GOAL OF THE EXERCISE: Reproduce each line of the entries that carries "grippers".

───── SOURCE RECORDS

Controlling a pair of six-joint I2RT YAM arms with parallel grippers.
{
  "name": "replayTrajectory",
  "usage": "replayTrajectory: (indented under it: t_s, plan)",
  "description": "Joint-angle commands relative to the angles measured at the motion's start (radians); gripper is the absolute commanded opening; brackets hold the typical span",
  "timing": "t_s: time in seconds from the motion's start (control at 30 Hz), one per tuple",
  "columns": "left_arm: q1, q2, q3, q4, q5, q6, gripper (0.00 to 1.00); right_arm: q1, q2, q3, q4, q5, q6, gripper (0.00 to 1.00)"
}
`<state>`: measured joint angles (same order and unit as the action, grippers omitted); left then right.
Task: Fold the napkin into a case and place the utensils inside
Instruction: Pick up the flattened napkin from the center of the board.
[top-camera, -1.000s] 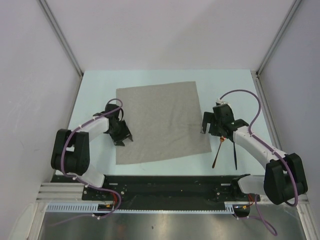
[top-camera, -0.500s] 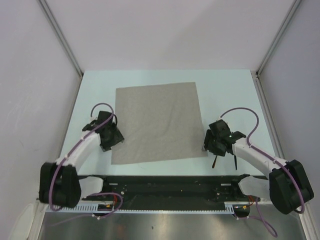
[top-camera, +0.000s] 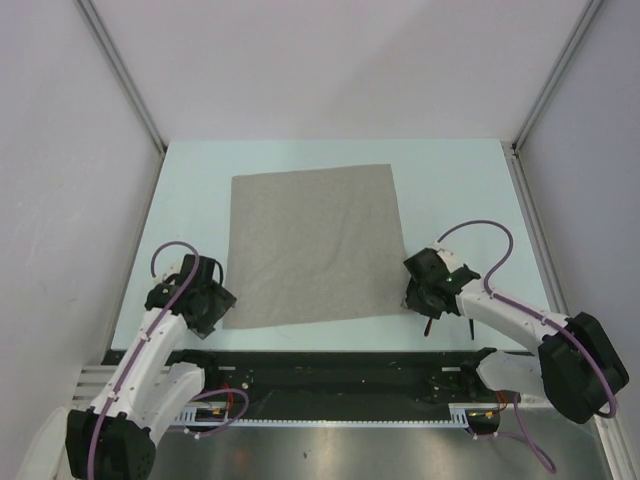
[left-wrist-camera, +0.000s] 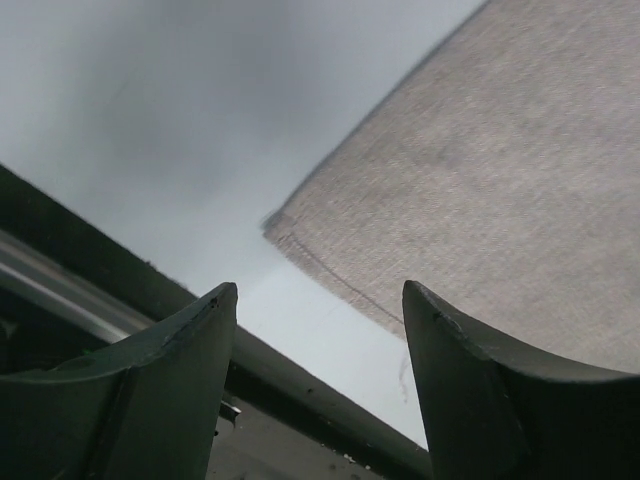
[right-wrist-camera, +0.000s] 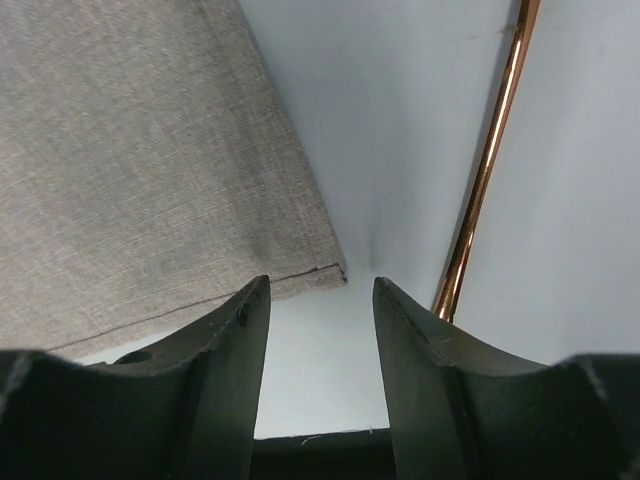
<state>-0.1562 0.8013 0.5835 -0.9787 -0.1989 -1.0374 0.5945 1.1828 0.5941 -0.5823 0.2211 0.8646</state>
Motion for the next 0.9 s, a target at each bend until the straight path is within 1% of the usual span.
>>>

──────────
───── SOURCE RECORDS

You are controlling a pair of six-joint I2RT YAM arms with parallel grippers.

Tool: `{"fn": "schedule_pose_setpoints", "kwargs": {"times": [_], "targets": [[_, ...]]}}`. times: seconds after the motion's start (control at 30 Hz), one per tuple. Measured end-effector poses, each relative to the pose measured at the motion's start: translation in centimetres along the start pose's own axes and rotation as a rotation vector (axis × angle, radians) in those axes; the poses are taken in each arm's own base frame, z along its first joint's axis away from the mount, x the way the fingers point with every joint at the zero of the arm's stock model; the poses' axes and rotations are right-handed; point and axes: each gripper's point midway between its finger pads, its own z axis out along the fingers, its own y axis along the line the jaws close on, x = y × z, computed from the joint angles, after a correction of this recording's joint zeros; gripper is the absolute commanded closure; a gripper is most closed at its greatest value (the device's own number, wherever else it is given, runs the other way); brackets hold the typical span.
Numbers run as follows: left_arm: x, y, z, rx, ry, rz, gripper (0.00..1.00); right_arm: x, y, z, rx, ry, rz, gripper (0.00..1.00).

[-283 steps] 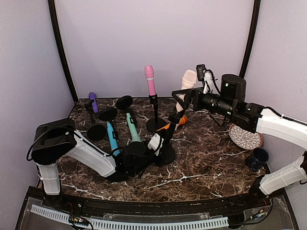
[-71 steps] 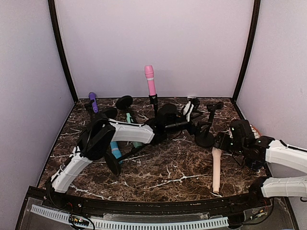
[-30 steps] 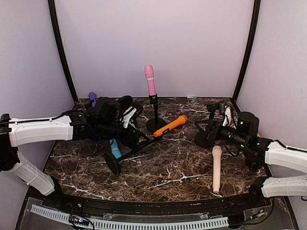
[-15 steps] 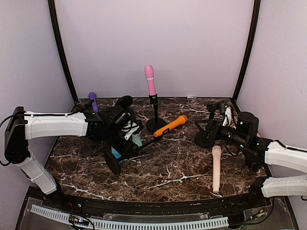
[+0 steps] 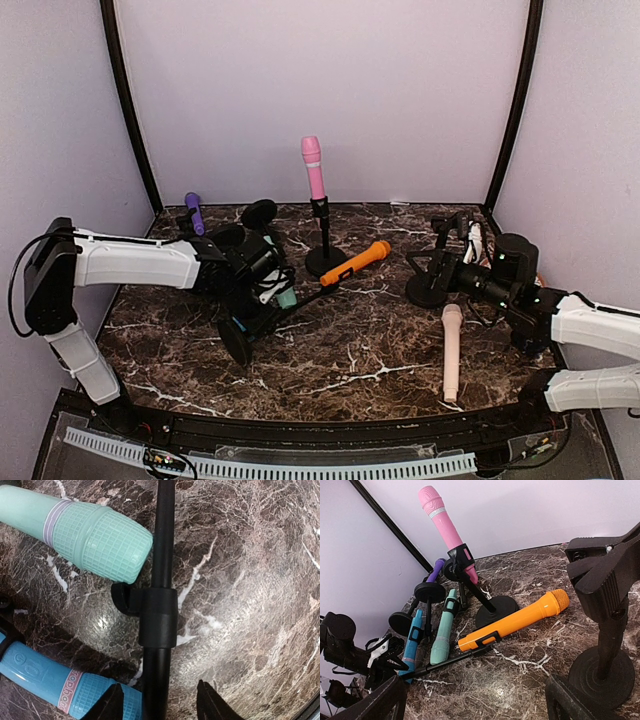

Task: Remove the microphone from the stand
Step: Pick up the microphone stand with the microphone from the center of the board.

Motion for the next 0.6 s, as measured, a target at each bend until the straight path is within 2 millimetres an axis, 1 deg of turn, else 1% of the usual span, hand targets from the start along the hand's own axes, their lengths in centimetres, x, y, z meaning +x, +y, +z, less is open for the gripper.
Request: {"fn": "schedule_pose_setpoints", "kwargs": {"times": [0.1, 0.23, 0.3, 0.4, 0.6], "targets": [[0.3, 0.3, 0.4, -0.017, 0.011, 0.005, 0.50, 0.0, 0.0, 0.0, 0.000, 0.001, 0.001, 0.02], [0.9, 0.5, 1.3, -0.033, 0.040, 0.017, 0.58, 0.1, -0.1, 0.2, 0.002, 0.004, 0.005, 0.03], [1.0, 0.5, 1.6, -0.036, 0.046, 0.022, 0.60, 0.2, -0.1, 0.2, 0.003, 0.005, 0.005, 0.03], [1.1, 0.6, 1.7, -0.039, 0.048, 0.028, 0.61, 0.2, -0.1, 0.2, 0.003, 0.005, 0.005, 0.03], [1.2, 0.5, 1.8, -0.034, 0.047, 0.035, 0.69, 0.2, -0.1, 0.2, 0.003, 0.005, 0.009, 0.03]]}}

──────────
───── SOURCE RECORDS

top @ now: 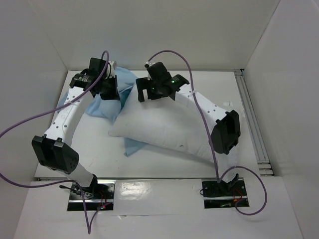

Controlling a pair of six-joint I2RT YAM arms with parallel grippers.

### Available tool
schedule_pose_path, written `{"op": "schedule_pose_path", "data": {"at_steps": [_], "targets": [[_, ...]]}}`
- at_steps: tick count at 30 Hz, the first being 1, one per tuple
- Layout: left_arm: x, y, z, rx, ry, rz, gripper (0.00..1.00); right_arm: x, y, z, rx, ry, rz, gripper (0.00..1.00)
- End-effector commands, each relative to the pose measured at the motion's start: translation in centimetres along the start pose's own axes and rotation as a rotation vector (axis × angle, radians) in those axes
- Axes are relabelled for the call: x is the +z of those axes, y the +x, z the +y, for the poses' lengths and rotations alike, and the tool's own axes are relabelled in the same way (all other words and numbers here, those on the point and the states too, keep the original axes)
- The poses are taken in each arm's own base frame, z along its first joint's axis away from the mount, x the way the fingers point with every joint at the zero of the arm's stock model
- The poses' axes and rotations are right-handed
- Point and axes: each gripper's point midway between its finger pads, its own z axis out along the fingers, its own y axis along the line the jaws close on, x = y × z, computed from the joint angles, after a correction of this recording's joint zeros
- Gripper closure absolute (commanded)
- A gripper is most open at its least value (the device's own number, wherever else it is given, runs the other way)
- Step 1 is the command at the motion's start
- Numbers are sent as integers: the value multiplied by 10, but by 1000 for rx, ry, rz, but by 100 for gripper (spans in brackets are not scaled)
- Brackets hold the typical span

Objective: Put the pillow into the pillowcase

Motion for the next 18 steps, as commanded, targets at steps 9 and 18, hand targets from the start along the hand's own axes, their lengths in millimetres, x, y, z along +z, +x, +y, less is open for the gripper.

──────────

RESULT FOR THIS EXERCISE:
Controlling a pair of six-joint I2RT YAM arms with parallel grippers.
`<state>`: measured joint angles (same order and unit as the action, grippers omitted); left then right.
You are controlling a pair of six-joint I2RT YAM arms with parallel grippers.
Controlling a pair of six-joint I2RT YAM arms with parallel grippers.

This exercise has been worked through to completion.